A federal appeals court has revived a major legal challenge to the No Child Left Behind Act based on arguments that the law imposes financial obligations on states and school districts without providing enough funding to cover the costs.
The by a panel of the U.S. Court of Appeals for the 6th Circuit, in Cincinnati, is a victory for the National Education Association and its allies in the suit, which was dismissed in a federal district court in 2005.
A panel of the court ruled 2-1 that the states were not on clear notice of their potential financial obligations when they agreed to accept federal funding under the NCLB law, as legal rulings based on the spending clause in Article I of the U.S. Constitution require.
Central to the case was a provision in the NCLB law that says, “Nothing in this act shall be construed to … mandate a state or any subdivision thereof to spend any funds or incur any costs not paid for under this act.”
The language was first added to several federal education statutes in 1994, including to that year’s reauthorization of the Elementary and Secondary Education Act, of which the NCLB law is the latest version.
In an opinion by U.S. Circuit Judge R. Guy Cole Jr., the appeals court said that because of the unfunded-mandate language, “a state official could plausibly contend that she understood … that her state need not comply with NCLB requirements for which federal funding falls short.”
Writing in dissent, Judge David W. McKeague said the more logical purpose of the unfunded-mandates language was to bar federal education officials from piling additional requirements on states and school districts.
The 6th Circuit covers Kentucky, Michigan, Ohio, and Tennessee.
‘Bolt of Lightning’
The ruling returned the case to a federal district judge in Detroit.

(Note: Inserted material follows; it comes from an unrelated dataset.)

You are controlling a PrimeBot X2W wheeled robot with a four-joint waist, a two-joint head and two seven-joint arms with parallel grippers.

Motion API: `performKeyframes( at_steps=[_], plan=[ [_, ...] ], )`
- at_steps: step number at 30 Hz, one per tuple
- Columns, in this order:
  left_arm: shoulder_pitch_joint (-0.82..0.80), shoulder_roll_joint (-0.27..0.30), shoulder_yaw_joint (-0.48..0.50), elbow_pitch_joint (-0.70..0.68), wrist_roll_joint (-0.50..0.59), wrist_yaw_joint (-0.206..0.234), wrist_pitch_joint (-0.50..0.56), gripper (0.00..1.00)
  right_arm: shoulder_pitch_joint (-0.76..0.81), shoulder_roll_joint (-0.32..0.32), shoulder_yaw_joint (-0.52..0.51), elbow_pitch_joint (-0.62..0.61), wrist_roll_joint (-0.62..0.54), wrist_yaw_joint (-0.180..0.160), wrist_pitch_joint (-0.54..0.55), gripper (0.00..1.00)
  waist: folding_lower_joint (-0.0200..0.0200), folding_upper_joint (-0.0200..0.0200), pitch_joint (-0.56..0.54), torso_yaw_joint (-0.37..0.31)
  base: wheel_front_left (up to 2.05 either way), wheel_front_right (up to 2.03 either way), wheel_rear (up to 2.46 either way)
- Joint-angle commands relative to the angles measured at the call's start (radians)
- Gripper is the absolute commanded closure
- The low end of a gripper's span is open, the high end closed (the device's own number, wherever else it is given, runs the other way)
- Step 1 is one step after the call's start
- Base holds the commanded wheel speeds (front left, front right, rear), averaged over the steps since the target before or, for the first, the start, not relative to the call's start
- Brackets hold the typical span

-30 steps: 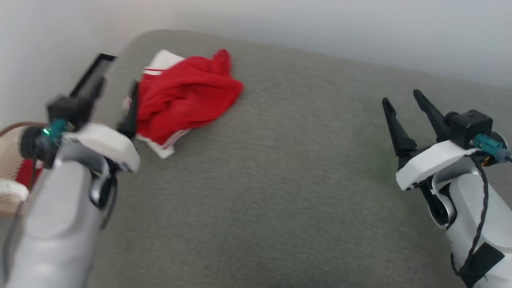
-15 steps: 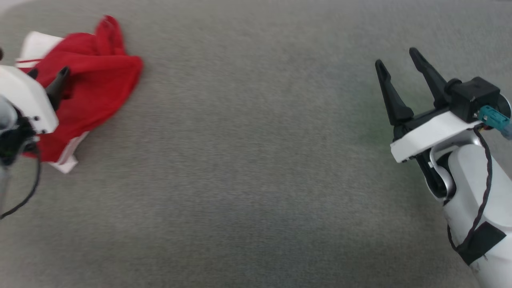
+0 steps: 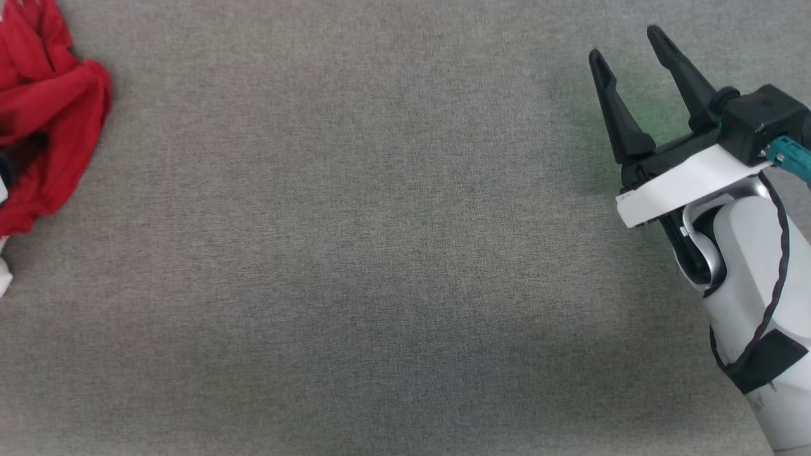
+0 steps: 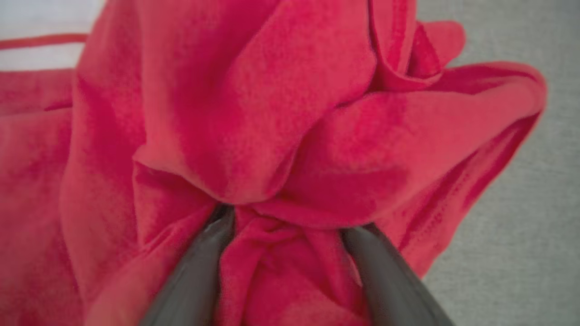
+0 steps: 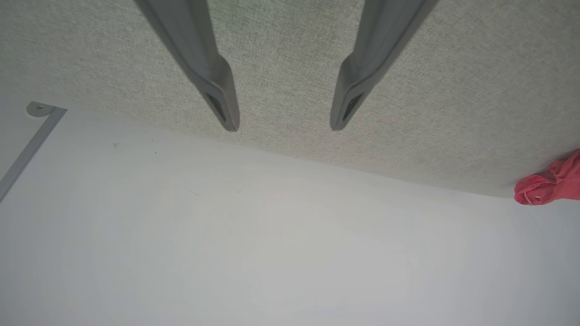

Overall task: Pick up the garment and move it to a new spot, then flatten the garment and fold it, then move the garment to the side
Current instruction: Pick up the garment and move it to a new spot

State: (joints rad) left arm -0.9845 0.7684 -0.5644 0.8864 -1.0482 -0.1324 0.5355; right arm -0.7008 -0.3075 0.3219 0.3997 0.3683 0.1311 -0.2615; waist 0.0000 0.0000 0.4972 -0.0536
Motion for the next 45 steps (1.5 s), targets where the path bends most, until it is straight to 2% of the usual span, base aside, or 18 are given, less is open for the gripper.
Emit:
performKeyframes(
  at_steps=[1,9,10,11,13,23,33,40,45],
  plan=[
    [0.029,-0.025,-0.03,0.037,-0.005,0.004,0.004,0.0,-0.016,0.001,0.006,-0.005,-0.007,-0.001,-0.004,0.0,0.0,0.0,0.019,-0.004,0.0,0.0,0.0],
    [0.023,-0.064,-0.081,0.056,-0.049,0.004,-0.026,0.0,-0.05,0.002,0.023,-0.004,-0.012,-0.001,-0.004,0.0,0.0,0.0,0.027,0.0,0.0,0.0,0.0],
    [0.021,-0.065,-0.089,0.053,-0.049,0.003,-0.028,0.14,-0.051,0.003,0.025,-0.003,-0.012,-0.001,-0.004,0.0,0.0,0.0,0.025,0.001,0.0,0.0,0.0],
    [0.018,-0.062,-0.095,0.049,-0.058,0.003,-0.028,0.52,-0.051,0.004,0.026,-0.002,-0.012,-0.001,-0.004,0.0,0.0,0.0,0.022,0.0,0.0,0.0,0.0],
    [0.015,-0.057,-0.106,0.032,-0.075,0.003,-0.032,1.0,-0.051,0.005,0.028,-0.001,-0.011,-0.001,-0.004,0.0,0.0,0.0,0.015,0.001,0.0,0.0,0.0],
    [-0.021,0.009,-0.182,-0.009,-0.052,0.002,-0.224,1.0,-0.01,0.019,0.016,0.014,-0.001,-0.001,-0.004,0.0,0.0,0.0,-0.074,0.013,0.0,0.0,0.0],
    [-0.068,0.048,-0.291,-0.157,-0.074,0.003,-0.317,1.0,0.052,0.051,-0.019,0.016,0.019,-0.001,-0.004,0.0,0.0,0.0,-0.191,0.001,0.0,0.0,0.0],
    [-0.125,0.046,-0.382,-0.339,-0.09,0.003,-0.349,1.0,0.104,0.065,-0.066,0.006,0.037,-0.001,-0.004,0.0,0.0,0.0,-0.228,-0.038,0.0,0.0,0.0],
    [-0.182,0.003,-0.453,-0.493,-0.11,0.003,-0.325,1.0,0.124,0.077,-0.102,-0.011,0.042,-0.001,-0.004,0.0,0.0,0.0,-0.227,-0.077,0.0,0.0,0.0]
  ],
)
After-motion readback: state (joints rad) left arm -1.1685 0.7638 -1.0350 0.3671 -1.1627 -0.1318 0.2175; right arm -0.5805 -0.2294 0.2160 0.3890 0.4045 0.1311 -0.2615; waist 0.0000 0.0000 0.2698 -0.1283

What happens next is unclear because the NEA, which filed the suit on behalf of nine school districts in Michigan, Texas, and Vermont, appears to have gotten essentially what it wanted in the suit: a declaration that the NCLB law was restricted by the unfunded-mandates provision.
The ruling means that “as a condition of participation in the No Child Left Behind Act, a school district or state cannot be compelled to use its own resources to carry out that mandate,” Robert H. Chanin, the general counsel of the NEA and the architect of the lawsuit, said in an interview.
Mr. Chanin said he believes states and school districts would be on solid legal ground in refusing to use their own funds to pay for NCLB obligations that were not covered by their allocations of federal aid. The law requires schools to test students annually in grades 3-8 and at least once in high school in reading and mathematics. 69ý that do not make adequate yearly progress in student achievement face consequences, such as having to provide after-school tutoring.
“Hundreds of school districts and all of the states now know that at least one court of appeals has said to them, ‘You are right; you don’t have to do anything you are not getting the money to do.’”
Connecticut Attorney General Richard Blumenthal, who filed a friend-of-the-court brief on the NEA’s side in the 6th Circuit, issued a statement calling the decision “a bolt of legal lightning igniting new, powerful momentum to our No Child Left Behind case and congressional reform.”
The state has its own suit challenging the federal education law, also based largely on the grounds that it imposes unfunded mandates. Connecticut’s case is pending in a federal district court.
The ruling came one day before the sixth anniversary of when President Bush signed the No Child Left Behind Act into law. Secretary of Education Margaret Spellings joined Mr. Bush on Monday at an elementary school in Chicago to recognize the anniversary.
Later in the day, Secretary Spellings issued a statement that said the federal government was exploring all its legal options in the wake of the court ruling.
“This decision could undermine efforts to improve the education of our nation’s children, in particular those students most in need,” Ms. Spellings said. “No Child Left Behind is not an unfunded mandate but rather a compact between the states and the federal government, which asks that in exchange for federal dollars, results be demonstrated.”